I'm not sure when feed priority was removed (honestly, I didn't even know it was ever a feature, but the first comment from an ex-team member implies that it was), there certainly has never been a feed priority since PackageReference was introduced (NuGet 3.0, .NET Core 1.0, including all the project.json prototypes before 1.0).

Also note that now Package Source Mapping is a feature that can instruct NuGet to only search specific source(s) for certain package ids or prefixes. Keep in mind, NuGet will not download a package, even when package source mapping is enabled, when the same package id-version is already in the global packages folder.

I still strongly recommend everyone use either CompanyName.Internal. or UserName. as prefixes for ALL packages to minimize risk, but it's incredibly important for any package with a generic name. Global uniqueness of package id-versions is a fundamental performance assumption for NuGet (and I believe also Maven, at least at the time that NuGet was first created). It's easy for me to say, since I'm not the one who will have to do the work, but I think the once-off pain of changing package IDs and updating all company internal projects to use the new package IDs is a worthwhile investment.

[raducucu82]

Also note that now Package Source Mapping is a feature that can instruct NuGet to only search specific source(s) for certain package ids or prefixes. Keep in mind, NuGet will not download a package, even when package source mapping is enabled, when the same package id-version is already in the global packages folder.

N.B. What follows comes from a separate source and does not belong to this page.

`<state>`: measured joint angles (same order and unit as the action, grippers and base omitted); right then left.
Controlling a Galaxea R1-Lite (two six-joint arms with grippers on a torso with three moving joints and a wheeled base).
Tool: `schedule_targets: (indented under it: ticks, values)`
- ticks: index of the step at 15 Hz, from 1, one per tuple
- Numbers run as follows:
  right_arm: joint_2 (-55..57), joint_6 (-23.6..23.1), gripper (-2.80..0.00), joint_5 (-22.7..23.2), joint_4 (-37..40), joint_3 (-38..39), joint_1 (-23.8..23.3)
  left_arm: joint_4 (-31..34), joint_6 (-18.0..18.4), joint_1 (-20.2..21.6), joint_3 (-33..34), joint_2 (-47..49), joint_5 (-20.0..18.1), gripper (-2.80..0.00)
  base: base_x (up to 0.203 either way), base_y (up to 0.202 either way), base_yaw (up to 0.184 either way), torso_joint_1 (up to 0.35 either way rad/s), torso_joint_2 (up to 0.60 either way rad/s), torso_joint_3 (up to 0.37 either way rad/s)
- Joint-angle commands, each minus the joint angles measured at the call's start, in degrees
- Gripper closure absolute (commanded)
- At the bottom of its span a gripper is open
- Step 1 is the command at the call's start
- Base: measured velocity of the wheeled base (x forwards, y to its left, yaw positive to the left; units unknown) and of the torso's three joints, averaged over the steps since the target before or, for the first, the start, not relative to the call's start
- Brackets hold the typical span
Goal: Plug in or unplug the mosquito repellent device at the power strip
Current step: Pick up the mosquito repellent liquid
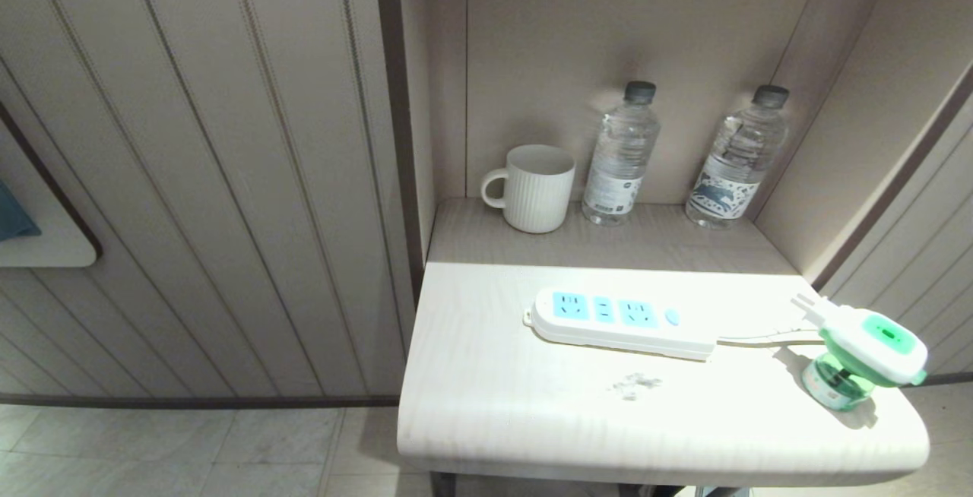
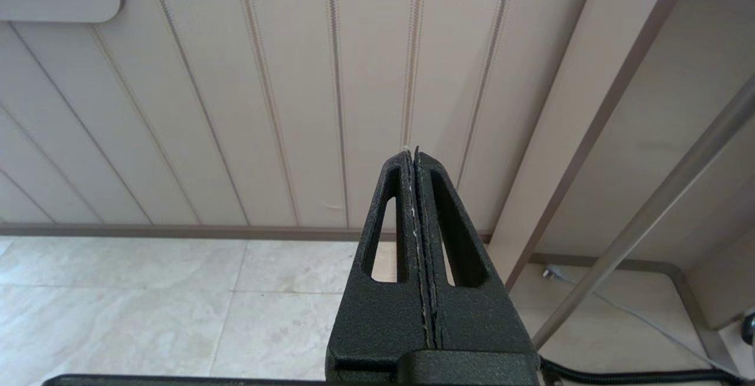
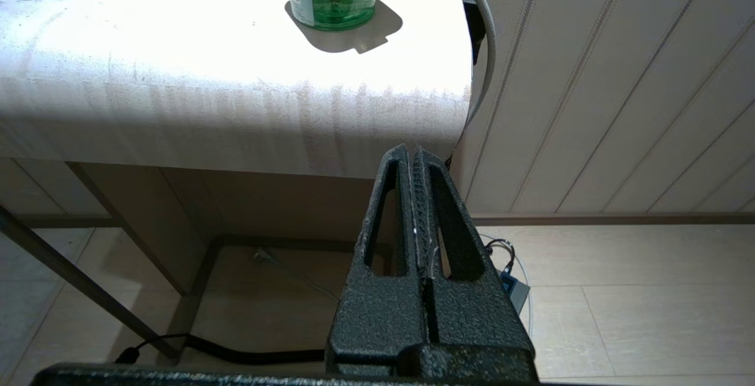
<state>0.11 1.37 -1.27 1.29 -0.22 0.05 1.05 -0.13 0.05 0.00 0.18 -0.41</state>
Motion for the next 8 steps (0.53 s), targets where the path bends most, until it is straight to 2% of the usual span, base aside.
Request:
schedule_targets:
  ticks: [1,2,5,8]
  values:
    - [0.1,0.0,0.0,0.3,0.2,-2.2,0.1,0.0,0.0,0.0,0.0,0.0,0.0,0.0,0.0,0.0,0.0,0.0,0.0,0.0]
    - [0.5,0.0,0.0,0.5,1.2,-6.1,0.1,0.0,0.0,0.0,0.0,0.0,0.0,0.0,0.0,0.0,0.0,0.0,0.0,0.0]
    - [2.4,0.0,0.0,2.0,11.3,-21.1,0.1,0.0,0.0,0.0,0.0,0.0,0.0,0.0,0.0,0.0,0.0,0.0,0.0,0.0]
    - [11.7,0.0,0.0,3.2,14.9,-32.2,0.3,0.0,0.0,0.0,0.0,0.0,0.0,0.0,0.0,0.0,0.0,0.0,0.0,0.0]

Yes, was looking into this, seems like the best approach

[space-alien]

The documentation here states that:

When multiple unique patterns match a package ID, the most specific one will be preferred. Package ID patterns always have the highest precedence while the generic * always has the lowest precedence.

It goes on further:

The * pattern can be used to make a declare a de-facto default source - meaning any package that doesn't match other specified patterns will be restored from that source without throwing an error. This configuration is advantageous if you primarily use packages from say, nuget.org, and only have a few internal packages, or use standard prefixes for all internal packages like Contoso.*.

Note that it explicitly states that the default * pattern applies when a package "doesn't match other specified patterns".

Despite all this, if a newer version of a package is found in a source that has a lower precedence match (i.e. *), that source is used, in contradiction to the documented behaviour. 🤷‍♂️

What exactly is the point of all this precedence matching if a package source with a less-specific pattern can produce a match when a newer version appears there?